Terbatasnya pengetahuan, yang lebih sering disebabkan kemalasan berpikir dan mencari tahu, membuat beberapa khalayak memisahkan khayalan indah, cantik, mengiklat dan wangi itu dengan kejadian-kejadian pilu di sekitar wilayah perusahaan itu beroperasi. Warga yang dimiskinkan karena harus melepas lahan tempat mereka hidup bergenerasi-generasi, dan dipaksa "naik kelas" menjadi buruh, serta kenaikan suhu permukaan tanah karena lahan-lahan yang dulu rimbun seketika terbuka terhadap sengatan sinar matahari lalu mendorong terganggunya keseimbangan alami yang menjadi gantungan beragam mahluk hidup di dalamnya, dan seterusnya. Tentu saja gambar-gambar bergerak yang lebih pilu itu tak akan disajikan di pameran megah di Senayan, meskipun perusahaan tersebut menggunakan siasat vaksinasi virus untuk PR mereka.

Begitu pun dengan perusahaan penambang minyak bumi dan gas alam, Pertamina, yang juga berdiri gagah dan bicara tentang gaya hidup hemat energi di ajang-ajang pameran, bukan cuma GreenFest 2008, mengajak khalayak luas melupakan borok-borok masa lalu ketika masih sebagai perusahaan Negara, baik itu soal korupsi, kecelakaan kerja, kemerosotan mutu lingkungan di sekitar sumur-sumur pemompa minyak mentah, serta rangkaian kecelakaan industri yang mulus disembunyikan di balik karpet. Tentu semua orang berhak untuk menjadi lebih baik. Yang jadi persoalan, apakah perlu gembar-gembor memamerkan ke khalayak luas bahwa kita sekarang teleh berubah dan lebih baik serta tidak lagi seburuk dan sejahat di masa lalu?

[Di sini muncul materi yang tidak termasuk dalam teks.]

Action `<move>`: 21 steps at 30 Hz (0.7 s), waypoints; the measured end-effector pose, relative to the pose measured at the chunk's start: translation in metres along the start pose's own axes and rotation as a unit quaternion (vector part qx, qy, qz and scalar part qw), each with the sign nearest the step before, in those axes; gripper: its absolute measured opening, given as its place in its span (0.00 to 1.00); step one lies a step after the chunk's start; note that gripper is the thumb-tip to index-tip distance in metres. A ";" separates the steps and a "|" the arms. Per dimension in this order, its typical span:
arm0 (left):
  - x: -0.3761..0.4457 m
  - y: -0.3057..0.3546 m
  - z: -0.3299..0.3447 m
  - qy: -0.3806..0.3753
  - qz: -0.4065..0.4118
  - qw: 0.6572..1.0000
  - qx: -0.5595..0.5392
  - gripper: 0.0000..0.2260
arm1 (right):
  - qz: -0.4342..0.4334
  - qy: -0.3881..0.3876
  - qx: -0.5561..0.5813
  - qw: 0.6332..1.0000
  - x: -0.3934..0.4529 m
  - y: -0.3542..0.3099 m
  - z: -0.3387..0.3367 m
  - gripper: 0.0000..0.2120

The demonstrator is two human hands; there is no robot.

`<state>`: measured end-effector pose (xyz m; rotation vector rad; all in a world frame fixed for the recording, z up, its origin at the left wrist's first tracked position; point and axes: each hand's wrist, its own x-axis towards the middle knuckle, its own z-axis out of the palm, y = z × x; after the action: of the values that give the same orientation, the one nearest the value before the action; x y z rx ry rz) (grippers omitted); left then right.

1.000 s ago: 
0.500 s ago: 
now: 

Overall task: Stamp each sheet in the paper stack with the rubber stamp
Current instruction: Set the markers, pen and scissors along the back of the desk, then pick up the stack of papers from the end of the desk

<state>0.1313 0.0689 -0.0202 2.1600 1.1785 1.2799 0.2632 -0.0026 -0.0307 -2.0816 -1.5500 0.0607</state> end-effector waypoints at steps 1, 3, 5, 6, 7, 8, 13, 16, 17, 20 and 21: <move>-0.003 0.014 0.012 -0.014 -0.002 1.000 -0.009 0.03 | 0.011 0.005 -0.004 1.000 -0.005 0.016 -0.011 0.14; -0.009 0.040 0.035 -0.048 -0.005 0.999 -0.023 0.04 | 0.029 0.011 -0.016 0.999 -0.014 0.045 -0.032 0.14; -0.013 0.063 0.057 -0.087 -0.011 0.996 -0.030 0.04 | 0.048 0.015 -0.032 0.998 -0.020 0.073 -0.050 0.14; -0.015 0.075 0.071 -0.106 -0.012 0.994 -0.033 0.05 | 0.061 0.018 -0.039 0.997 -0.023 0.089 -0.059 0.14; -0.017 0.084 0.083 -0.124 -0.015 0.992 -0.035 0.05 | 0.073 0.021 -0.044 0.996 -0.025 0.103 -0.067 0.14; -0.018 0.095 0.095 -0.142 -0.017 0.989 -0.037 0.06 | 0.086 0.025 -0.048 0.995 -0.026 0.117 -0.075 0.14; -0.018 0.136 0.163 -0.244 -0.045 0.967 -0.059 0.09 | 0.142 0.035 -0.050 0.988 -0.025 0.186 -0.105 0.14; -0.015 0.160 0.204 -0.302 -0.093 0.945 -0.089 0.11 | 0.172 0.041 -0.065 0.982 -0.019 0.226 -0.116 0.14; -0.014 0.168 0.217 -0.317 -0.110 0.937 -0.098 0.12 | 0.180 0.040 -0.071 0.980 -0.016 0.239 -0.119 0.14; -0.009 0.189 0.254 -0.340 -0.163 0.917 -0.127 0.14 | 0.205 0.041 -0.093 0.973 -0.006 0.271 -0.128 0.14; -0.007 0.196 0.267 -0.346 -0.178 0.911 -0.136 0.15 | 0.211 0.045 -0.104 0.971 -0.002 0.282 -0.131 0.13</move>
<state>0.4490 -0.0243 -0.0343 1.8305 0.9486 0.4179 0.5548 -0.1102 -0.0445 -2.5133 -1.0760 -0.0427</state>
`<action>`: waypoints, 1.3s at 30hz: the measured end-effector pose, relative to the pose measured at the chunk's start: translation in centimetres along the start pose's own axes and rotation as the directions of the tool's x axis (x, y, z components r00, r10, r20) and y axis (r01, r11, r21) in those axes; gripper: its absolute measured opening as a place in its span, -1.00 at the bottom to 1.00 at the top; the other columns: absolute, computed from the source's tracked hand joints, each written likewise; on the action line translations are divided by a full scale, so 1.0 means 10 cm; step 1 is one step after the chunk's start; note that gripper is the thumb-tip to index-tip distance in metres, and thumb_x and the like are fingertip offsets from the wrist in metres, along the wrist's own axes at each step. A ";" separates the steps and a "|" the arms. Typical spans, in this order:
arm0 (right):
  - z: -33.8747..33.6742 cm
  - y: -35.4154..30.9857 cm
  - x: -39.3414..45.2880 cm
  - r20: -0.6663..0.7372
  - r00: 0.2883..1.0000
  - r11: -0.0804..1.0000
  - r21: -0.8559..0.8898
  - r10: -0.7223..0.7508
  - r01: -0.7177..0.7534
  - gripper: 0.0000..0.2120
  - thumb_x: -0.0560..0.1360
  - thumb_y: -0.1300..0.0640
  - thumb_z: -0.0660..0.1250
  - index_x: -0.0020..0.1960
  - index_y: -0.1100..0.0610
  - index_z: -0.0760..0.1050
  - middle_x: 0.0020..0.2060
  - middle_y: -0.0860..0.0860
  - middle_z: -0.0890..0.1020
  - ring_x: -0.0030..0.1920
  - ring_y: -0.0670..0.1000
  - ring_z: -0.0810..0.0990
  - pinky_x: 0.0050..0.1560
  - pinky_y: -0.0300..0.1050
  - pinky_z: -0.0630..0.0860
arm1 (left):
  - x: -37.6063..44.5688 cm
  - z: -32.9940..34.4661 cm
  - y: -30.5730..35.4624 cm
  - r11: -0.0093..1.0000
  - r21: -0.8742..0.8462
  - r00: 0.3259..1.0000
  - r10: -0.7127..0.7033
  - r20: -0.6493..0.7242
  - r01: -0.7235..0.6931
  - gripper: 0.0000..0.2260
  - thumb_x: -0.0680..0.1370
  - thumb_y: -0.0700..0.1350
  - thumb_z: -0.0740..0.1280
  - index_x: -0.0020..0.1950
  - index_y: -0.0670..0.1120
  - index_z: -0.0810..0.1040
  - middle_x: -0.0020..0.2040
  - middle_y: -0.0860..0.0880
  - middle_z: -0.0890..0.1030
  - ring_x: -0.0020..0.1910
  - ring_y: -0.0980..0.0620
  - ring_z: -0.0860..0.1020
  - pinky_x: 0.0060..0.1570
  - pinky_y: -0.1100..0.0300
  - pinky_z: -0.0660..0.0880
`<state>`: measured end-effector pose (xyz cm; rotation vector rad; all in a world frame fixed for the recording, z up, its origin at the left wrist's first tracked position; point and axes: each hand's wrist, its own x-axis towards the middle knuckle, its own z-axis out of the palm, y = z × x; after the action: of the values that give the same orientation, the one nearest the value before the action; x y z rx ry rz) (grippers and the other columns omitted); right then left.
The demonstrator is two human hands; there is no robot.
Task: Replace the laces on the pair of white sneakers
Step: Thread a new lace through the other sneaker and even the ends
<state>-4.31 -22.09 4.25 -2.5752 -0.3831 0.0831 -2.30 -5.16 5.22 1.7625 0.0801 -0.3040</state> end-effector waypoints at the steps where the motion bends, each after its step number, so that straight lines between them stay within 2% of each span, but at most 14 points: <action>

Tetapi apa mau dikata, bahkan para pemimpin negeri ini pun lebih peduli kepada polesan citra diri daripada hasil nyata kerja-kerja berkeringat. Bobroknya pengurusan pendidikan nasional secara terus-menerus dihajar dengan iklan-iklan cantik dan glossy berbentuk opini (advertorial) di media-media terkemuka, menampilkan seorang Bambang Sudibyo yang tampak berhasil mengurus pendidikan di Indonesia, seperti tak ada urusannya dengan runtuhnya atap sebuah sekolah dasar yang menimpa belasan murid yang tengah belajar. Atau sang presiden yang tampil dengan citra sebagai sosok yang begitu mudah tersentuh dan menyucurkan airmata ketika berkunjung ke tempat pengungsian warga yang tersingkir dari desa-desa mereka karena ruang hidup mereka telah berubah menjadi neraka berlumpur dengan gas beracun, polyaromatic hydrocarbon (PAH), akibat kecerobohan tak terampunkan di bekas ladang gas Sumber Panji I milik Lapindo Brantas, tetapi gagal memberi jalan keluar yang sungguh-sungguh telah memenangkan warga korban. Apa mau dikata....

Sesungguhnya saya sangsi, negeri amburadul yang kelewat luas ini bisa diurus dan dikelola hanya dengan mengandalkan siasat-siasat PR atau kehumasan, agar bisa lebih maju dan mampu mengangkat keluar warganya dari rangkaian tekanan hidup sehari-hari.